*** RECORDS Section Begins ***
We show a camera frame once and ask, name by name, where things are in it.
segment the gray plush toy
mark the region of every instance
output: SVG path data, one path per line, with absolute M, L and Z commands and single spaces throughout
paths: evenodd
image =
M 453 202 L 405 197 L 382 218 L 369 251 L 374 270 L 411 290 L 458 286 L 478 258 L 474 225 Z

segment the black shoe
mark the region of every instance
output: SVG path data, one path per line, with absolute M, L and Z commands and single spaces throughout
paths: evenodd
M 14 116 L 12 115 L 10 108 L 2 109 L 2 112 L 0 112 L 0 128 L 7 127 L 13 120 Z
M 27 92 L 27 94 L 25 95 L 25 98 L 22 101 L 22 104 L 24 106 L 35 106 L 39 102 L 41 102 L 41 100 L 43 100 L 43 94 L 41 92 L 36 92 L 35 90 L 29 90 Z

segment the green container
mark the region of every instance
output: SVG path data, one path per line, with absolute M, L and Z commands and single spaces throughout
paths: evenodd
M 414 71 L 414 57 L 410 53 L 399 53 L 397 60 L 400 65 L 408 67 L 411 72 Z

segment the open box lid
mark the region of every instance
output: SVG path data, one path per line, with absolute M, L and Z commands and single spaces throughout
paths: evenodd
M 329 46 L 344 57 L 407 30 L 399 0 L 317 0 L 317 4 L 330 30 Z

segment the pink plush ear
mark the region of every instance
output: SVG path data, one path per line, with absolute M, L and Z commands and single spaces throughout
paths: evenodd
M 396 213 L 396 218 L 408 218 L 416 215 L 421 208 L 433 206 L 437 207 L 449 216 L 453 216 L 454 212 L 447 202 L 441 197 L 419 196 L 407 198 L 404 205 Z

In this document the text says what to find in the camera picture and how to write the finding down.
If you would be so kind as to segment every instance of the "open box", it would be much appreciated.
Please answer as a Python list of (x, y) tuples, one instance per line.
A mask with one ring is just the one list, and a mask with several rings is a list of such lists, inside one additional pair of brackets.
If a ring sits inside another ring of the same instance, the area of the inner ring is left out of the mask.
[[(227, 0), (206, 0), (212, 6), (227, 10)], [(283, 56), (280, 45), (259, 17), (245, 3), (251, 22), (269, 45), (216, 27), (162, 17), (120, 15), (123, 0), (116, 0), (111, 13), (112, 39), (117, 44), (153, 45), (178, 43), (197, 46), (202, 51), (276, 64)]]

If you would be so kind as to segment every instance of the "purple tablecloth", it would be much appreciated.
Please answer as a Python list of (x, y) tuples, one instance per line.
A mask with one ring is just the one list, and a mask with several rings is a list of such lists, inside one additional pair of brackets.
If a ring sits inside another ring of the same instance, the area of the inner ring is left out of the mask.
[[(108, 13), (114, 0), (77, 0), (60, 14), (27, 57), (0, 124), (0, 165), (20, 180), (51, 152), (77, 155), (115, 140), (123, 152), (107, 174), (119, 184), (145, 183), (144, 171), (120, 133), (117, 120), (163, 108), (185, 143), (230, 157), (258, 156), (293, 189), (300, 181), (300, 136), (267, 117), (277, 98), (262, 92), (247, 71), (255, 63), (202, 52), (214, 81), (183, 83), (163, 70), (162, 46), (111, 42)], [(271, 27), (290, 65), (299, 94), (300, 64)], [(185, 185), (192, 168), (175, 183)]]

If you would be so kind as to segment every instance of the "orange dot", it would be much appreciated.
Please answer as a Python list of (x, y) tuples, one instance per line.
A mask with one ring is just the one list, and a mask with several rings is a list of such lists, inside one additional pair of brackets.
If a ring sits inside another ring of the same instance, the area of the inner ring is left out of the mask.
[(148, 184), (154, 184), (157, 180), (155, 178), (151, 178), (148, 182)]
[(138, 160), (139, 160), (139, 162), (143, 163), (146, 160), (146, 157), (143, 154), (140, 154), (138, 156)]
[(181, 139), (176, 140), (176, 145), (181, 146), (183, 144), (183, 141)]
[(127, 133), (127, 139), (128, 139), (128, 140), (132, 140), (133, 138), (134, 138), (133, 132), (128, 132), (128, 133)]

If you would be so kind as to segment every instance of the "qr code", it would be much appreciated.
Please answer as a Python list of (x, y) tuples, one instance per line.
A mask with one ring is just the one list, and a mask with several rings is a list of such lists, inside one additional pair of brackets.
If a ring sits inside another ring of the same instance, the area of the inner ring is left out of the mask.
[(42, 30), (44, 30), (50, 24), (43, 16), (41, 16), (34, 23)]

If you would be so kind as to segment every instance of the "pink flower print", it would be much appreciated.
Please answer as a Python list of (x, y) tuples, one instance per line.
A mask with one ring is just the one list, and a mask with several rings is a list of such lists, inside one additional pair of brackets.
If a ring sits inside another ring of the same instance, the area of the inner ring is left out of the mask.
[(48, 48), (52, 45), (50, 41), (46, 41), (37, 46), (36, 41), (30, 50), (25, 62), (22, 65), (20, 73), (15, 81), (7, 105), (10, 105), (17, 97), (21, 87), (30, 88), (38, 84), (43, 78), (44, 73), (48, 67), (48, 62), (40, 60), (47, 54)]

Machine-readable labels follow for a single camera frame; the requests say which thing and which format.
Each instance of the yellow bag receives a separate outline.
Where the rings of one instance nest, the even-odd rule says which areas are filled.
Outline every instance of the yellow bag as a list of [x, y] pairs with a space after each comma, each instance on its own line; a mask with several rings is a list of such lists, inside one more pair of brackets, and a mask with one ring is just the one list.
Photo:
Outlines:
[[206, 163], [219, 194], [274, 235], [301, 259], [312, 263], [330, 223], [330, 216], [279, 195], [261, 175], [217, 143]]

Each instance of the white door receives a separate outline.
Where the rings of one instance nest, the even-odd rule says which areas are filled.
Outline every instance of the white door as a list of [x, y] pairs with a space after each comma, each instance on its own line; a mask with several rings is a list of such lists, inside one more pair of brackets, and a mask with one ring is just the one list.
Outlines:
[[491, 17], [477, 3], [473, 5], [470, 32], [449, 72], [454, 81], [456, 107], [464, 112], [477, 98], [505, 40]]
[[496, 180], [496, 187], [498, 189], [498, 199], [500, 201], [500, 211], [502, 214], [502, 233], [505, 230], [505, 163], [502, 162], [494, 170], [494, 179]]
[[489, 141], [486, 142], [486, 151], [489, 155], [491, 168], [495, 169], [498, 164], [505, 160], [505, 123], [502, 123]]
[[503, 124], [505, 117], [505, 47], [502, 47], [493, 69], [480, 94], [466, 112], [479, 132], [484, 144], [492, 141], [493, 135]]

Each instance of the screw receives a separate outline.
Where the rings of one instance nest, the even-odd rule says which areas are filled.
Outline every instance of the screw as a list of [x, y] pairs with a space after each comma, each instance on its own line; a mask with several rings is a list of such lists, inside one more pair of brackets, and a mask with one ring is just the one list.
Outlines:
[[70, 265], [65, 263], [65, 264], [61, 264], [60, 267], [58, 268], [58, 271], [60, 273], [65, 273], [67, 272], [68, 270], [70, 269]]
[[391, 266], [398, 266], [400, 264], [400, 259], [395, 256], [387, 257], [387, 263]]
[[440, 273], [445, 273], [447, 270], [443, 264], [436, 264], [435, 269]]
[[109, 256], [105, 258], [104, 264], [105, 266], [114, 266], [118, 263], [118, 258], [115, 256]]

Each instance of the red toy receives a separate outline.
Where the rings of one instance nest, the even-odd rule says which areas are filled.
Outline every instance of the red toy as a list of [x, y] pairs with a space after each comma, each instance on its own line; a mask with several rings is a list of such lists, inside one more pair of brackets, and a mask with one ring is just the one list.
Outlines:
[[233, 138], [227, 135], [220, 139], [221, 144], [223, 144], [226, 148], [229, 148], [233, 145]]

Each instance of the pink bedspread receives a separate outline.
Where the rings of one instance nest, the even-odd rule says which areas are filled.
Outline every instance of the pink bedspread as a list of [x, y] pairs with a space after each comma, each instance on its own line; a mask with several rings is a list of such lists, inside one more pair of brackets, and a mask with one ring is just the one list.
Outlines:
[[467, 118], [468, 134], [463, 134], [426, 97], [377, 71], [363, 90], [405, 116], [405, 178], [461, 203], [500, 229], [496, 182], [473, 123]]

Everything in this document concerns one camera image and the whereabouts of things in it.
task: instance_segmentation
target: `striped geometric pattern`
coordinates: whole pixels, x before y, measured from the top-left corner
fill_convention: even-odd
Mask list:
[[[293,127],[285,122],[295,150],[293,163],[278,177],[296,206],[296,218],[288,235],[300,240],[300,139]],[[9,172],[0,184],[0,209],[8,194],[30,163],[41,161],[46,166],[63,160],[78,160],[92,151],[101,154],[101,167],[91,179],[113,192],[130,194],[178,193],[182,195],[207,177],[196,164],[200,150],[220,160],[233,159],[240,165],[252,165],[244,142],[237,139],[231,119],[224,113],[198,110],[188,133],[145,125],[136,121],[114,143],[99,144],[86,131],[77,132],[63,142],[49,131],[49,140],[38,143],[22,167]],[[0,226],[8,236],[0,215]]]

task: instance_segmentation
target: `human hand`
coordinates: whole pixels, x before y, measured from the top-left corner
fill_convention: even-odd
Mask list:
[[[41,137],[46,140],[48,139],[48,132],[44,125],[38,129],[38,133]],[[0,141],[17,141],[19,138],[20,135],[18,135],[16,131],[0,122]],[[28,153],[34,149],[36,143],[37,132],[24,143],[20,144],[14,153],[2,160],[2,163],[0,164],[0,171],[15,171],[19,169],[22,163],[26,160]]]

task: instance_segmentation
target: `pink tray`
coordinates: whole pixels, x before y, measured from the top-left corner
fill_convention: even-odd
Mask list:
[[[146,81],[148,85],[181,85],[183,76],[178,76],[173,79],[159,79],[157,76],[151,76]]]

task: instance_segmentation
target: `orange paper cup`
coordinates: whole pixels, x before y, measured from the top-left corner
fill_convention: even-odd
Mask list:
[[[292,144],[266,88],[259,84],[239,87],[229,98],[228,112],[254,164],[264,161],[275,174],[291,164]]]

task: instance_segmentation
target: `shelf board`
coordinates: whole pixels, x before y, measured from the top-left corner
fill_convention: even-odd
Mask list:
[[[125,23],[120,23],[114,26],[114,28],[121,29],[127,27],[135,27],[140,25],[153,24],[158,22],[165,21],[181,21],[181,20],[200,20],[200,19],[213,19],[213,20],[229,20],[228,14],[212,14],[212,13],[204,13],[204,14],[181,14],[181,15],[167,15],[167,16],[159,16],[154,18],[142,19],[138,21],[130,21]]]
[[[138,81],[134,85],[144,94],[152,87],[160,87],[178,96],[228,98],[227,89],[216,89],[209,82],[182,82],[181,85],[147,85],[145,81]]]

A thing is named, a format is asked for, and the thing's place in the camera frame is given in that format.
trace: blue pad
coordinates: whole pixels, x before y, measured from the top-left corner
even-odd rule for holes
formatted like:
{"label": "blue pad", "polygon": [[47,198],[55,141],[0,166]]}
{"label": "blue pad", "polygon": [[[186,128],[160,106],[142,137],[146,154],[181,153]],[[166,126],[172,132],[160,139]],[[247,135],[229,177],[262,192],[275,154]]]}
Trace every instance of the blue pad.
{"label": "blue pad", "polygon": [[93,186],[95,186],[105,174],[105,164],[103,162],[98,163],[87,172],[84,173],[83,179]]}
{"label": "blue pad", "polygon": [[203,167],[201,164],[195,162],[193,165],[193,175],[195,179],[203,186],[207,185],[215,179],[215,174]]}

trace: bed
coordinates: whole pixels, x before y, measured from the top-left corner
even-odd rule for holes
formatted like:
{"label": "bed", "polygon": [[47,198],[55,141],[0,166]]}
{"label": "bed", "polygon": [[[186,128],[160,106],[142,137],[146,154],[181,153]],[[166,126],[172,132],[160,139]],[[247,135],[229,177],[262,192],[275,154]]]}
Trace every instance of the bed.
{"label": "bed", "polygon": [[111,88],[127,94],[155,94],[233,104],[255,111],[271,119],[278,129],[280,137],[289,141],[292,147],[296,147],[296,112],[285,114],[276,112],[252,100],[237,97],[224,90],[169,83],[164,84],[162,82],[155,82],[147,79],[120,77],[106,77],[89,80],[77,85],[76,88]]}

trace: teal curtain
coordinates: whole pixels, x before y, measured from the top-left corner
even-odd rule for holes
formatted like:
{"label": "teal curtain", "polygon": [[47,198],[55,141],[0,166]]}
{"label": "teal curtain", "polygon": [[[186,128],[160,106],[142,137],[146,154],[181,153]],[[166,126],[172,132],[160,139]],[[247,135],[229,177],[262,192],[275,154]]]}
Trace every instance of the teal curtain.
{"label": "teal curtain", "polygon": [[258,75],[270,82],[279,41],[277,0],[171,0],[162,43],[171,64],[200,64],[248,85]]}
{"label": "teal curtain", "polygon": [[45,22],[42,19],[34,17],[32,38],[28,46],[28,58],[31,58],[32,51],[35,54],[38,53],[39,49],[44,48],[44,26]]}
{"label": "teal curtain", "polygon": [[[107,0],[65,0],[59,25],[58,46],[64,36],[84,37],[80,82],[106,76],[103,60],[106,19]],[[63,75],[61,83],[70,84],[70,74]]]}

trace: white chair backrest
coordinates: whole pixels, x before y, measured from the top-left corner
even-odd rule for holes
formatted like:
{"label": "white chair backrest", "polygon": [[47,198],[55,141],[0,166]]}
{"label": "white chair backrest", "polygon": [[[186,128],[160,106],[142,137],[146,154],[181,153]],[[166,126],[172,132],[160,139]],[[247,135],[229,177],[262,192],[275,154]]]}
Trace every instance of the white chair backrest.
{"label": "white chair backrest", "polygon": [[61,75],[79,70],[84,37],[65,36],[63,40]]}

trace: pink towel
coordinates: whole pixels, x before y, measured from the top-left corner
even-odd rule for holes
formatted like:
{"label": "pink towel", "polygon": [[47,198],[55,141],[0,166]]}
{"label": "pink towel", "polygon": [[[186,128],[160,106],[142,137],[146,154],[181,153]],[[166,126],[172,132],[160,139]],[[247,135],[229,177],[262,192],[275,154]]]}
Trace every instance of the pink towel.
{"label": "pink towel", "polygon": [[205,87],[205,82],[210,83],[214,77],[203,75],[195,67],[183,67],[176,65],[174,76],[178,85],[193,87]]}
*** RECORDS Section Ends ***
ACTION ITEM: Lines that contain "open" are the result; find them in the entries above and copy each one.

OUTPUT FOR THIS TASK:
segment the open box lid
If you would be so kind as to segment every instance of the "open box", it would be much appreciated.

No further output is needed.